+++ THE RECORDS

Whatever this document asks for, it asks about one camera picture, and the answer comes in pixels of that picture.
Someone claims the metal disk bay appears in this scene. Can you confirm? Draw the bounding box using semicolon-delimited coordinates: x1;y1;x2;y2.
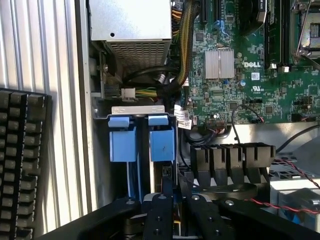
92;104;180;201

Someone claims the CPU socket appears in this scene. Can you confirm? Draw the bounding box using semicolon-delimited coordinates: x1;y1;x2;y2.
291;0;320;60

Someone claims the black keyboard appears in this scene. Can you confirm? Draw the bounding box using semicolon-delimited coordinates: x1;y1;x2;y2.
0;87;53;240

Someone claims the empty blue disk caddy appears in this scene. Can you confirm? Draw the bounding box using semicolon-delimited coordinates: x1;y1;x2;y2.
107;114;138;200

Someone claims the silver chipset heatsink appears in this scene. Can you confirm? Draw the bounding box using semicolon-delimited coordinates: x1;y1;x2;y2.
204;48;235;80

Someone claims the white wire connector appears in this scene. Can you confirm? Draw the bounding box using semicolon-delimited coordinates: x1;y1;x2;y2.
120;87;137;102

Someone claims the silver power supply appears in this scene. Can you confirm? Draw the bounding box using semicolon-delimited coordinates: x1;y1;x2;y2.
88;0;173;73

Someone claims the black PC case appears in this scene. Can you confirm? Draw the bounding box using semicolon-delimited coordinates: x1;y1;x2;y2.
74;0;320;240

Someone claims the braided power wire bundle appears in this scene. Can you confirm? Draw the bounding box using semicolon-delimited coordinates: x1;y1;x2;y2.
154;0;201;101

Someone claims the black expansion slot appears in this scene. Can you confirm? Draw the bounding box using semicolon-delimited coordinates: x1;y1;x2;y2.
213;0;223;22
199;0;210;25

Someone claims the metal drive cage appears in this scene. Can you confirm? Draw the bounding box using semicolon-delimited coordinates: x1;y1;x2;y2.
268;159;320;240

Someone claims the red black twisted wire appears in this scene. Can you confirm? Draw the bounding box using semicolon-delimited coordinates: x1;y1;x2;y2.
244;156;320;216

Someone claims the green motherboard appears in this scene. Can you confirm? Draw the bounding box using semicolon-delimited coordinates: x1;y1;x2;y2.
172;0;320;126

++++++

(YOUR GOAL):
Where images occur in the data above, leave them out and repeat everything else exactly.

(EXPECTED OUTPUT):
Whatever this document asks for, it asks about one camera picture, and the answer comes in pixels of that picture.
Someone claims the metal disk bay appears in this scene. Can you confirm? Draw the bounding box using semicolon-delimited coordinates: x1;y1;x2;y2.
92;104;180;201

Someone claims the CPU socket appears in this scene. Can you confirm? Draw the bounding box using semicolon-delimited coordinates: x1;y1;x2;y2.
291;0;320;60

Someone claims the black keyboard appears in this scene. Can you confirm? Draw the bounding box using semicolon-delimited coordinates: x1;y1;x2;y2.
0;87;53;240

Someone claims the empty blue disk caddy appears in this scene. Can you confirm? Draw the bounding box using semicolon-delimited coordinates: x1;y1;x2;y2.
107;114;138;200

Someone claims the silver chipset heatsink appears in this scene. Can you confirm? Draw the bounding box using semicolon-delimited coordinates: x1;y1;x2;y2.
204;48;235;80

Someone claims the white wire connector appears in this scene. Can you confirm? Draw the bounding box using semicolon-delimited coordinates: x1;y1;x2;y2.
120;87;137;102

Someone claims the silver power supply appears in this scene. Can you confirm? Draw the bounding box using semicolon-delimited coordinates: x1;y1;x2;y2.
88;0;173;73

Someone claims the black PC case appears in this scene. Can you confirm? Draw the bounding box using semicolon-delimited coordinates: x1;y1;x2;y2.
74;0;320;240

Someone claims the braided power wire bundle appears in this scene. Can you confirm? Draw the bounding box using semicolon-delimited coordinates: x1;y1;x2;y2.
154;0;201;101

Someone claims the black expansion slot appears in this scene. Can you confirm? Draw the bounding box using semicolon-delimited coordinates: x1;y1;x2;y2.
213;0;223;22
199;0;210;25

Someone claims the metal drive cage appears in this scene. Can you confirm? Draw the bounding box using semicolon-delimited coordinates: x1;y1;x2;y2.
268;159;320;240

Someone claims the red black twisted wire appears in this scene. Can you confirm? Draw the bounding box using semicolon-delimited coordinates: x1;y1;x2;y2.
244;156;320;216

Someone claims the green motherboard appears in this scene. Can you confirm? Draw the bounding box using semicolon-delimited coordinates: x1;y1;x2;y2.
172;0;320;126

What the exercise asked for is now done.